県林業木材産業課 搬出間伐の支援検討へ 素材生産停滞で2団体要望
[2020/11/27 栃木版]
県は、素材生産と木材供給の停滞を打開するため、住宅用柱材として流通している搬出間伐の補助増額等支援策を検討する見通しとなった。川上の県森林組合連合会(江連比出市代表理事会長)と川中の県木材業協同組合連合会(東泉清寿理事長)の共同要望に応えるもので、福田富一知事は早期に対応策を取れるよう検討すると述べた。県林業木材産業課によると、搬出間伐は1ha当たりの生産量に応じて国庫により50%が補助されるものの、コロナ禍にあって住宅着工戸数の減少による木材価格の下落に加え、収束見通しが立たない市場の不透明感から、出荷を抑制する傾向が強いとした。 =2面に関連記事
搬出間伐による素材生産量は例年60万立方mが川中の製材工場等に出荷、住宅用柱材としては29万立方mが首都圏を中心に流通しているという。搬出間伐は冬期の12月~翌年3月までの休眠期がピークとし、同期間に搬出した間伐材で春から夏場の需要を賄うとした。

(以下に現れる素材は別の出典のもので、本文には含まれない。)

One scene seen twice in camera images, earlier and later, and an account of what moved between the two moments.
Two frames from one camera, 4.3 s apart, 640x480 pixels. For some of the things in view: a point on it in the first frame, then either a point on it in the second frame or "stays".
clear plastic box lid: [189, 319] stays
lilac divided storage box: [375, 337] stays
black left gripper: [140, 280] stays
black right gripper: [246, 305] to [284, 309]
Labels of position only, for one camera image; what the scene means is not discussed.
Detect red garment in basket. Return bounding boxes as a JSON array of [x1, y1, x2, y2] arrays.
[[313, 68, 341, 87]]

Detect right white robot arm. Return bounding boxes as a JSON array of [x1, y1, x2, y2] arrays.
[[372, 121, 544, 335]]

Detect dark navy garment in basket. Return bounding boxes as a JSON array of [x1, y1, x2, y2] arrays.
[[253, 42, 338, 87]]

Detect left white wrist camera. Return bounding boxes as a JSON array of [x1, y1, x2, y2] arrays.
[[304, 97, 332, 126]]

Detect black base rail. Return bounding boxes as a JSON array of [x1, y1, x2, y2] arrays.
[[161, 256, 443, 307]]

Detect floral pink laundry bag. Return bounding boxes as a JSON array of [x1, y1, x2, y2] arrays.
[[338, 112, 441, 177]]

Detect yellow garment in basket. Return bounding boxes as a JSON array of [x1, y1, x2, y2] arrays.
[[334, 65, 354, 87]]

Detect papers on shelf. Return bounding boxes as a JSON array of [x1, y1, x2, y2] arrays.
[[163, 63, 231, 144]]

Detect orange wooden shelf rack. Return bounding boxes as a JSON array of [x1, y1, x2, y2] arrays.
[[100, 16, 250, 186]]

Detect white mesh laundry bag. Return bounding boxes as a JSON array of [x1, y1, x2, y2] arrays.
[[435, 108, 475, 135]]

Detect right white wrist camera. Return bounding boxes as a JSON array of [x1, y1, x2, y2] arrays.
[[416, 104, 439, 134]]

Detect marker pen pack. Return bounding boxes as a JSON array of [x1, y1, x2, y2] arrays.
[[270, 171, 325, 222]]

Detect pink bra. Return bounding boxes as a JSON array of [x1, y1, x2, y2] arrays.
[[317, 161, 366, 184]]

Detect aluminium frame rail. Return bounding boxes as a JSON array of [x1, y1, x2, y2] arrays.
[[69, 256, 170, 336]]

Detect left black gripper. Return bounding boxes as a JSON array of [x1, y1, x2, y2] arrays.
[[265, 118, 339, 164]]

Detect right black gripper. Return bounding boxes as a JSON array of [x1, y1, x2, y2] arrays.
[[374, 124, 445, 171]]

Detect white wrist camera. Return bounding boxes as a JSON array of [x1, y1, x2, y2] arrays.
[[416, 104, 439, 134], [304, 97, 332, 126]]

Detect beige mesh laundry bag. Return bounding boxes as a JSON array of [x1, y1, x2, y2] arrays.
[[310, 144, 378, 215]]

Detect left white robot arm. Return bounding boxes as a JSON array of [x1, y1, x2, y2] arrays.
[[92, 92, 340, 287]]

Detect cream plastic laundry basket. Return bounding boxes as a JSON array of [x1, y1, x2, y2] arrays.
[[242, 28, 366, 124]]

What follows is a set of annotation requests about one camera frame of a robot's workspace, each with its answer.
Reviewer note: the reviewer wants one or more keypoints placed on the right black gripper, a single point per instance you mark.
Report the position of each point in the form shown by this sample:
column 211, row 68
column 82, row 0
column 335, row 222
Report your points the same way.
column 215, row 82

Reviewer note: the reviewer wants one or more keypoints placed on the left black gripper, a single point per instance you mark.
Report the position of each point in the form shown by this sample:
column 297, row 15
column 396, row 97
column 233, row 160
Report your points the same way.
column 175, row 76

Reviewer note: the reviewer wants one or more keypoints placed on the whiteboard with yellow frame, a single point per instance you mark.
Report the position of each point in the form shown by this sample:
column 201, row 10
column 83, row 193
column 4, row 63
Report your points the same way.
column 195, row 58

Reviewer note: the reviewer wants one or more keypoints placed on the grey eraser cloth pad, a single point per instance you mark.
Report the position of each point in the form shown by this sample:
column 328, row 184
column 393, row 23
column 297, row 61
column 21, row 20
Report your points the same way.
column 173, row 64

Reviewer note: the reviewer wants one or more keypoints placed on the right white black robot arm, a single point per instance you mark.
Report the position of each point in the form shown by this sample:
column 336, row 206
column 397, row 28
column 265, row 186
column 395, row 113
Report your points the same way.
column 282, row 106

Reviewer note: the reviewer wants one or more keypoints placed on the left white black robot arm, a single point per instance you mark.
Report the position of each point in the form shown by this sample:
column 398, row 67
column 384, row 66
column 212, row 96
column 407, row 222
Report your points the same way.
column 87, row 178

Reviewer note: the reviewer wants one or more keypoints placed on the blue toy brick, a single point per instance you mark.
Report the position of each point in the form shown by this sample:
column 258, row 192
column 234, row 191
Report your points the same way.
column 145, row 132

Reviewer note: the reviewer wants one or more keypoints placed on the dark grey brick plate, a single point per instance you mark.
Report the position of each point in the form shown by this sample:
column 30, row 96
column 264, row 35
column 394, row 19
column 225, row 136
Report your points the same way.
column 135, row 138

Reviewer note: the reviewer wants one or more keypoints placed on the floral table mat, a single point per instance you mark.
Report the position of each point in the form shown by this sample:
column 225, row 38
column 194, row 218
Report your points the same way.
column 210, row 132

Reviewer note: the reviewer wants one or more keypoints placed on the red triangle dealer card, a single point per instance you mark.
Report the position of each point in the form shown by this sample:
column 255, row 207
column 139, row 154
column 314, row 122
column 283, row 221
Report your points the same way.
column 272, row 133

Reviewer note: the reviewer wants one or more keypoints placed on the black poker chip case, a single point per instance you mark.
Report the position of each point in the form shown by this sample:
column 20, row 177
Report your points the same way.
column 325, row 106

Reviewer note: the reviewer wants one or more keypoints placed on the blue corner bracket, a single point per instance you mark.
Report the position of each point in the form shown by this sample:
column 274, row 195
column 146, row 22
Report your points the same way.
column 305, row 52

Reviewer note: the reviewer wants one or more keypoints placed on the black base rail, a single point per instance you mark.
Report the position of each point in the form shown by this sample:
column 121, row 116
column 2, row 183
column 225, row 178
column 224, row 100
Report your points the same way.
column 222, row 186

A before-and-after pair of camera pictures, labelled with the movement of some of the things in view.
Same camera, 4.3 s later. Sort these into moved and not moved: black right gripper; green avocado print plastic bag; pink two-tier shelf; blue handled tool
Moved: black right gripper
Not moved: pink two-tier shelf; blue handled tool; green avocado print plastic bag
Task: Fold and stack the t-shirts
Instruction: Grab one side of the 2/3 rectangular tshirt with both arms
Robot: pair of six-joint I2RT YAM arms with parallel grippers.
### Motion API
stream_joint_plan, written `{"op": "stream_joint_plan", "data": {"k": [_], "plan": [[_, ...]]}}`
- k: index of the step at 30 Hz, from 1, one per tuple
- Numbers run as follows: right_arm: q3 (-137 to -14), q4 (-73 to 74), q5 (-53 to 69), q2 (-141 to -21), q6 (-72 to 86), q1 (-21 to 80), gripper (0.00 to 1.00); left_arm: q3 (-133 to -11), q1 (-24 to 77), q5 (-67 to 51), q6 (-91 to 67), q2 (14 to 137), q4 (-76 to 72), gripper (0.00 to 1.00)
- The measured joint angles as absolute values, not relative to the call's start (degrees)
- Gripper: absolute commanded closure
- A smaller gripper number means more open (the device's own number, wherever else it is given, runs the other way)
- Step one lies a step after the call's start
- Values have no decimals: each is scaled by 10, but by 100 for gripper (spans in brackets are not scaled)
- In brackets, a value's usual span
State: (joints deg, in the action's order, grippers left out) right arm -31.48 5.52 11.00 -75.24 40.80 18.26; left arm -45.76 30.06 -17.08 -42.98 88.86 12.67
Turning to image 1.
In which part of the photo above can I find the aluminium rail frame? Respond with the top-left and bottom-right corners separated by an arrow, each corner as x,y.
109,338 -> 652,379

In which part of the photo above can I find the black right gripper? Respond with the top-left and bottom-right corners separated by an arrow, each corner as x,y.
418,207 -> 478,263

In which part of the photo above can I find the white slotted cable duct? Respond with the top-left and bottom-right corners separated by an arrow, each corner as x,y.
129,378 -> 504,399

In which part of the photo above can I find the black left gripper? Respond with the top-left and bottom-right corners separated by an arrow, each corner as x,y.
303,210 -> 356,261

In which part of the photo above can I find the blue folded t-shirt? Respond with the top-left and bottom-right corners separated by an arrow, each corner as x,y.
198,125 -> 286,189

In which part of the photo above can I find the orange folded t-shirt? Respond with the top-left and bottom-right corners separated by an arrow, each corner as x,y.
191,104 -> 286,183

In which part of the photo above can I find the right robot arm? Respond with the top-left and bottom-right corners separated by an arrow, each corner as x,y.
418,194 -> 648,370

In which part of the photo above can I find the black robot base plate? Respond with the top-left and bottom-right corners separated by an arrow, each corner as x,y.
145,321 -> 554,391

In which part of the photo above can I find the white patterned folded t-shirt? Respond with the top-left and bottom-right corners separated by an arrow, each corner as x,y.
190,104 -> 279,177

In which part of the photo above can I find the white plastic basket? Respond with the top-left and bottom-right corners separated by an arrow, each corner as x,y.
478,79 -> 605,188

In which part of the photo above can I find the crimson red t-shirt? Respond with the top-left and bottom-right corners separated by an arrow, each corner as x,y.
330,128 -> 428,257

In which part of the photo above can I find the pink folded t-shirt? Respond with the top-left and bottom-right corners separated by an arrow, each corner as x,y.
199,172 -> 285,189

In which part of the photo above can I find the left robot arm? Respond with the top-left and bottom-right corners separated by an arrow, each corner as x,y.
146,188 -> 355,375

供給量は、川下の建築用材等の需要に合わせることが理想とされている。今年度は素材生産・木材製品とも通常年の需要に至った月は無く、素材生産を単月では8月が最も少ない半分で、川下との差は35%。直近の10月でも素材生産量は40%減とし、川上と川中の差が15%、川下とでは25%となっている。近年では、リーマンショックに次ぐ減少幅とし、県産材をはじめとした国産の製品が停滞すると、外国産材に取って代わり、低廉な価格帯から国産材の復権が困難になるとした。
両団体が26日、福田知事に提出したのは、「新型コロナウイルス感染症拡大の影響を乗り越えるための木材供給の安定化に資する緊急支援について」とする要望書。内容は、新型コロナウイルス感染症拡大の影響により、素材生産・木材供給が停滞することのないよう、搬出間伐の促進に対する支援の早急な実施を求めた。福田知事は素材生産を増加させ、製品価格を安定させるため、早期に対応策を取るよう努力したいなどと応じた。
県内のスギやヒノキの人工林は、電柱や線路の枕木等の需要の増大化を見据え、戦後に多くが造林された。丸太材として住宅用材に利用されるのは、50~55年が経過したスギなどとし、全体の製品の約6割が首都圏など県外に出荷されているという。
同課では、搬出間伐の盛期となる冬場を迎え、早急な対応策を検討したいなどとしている。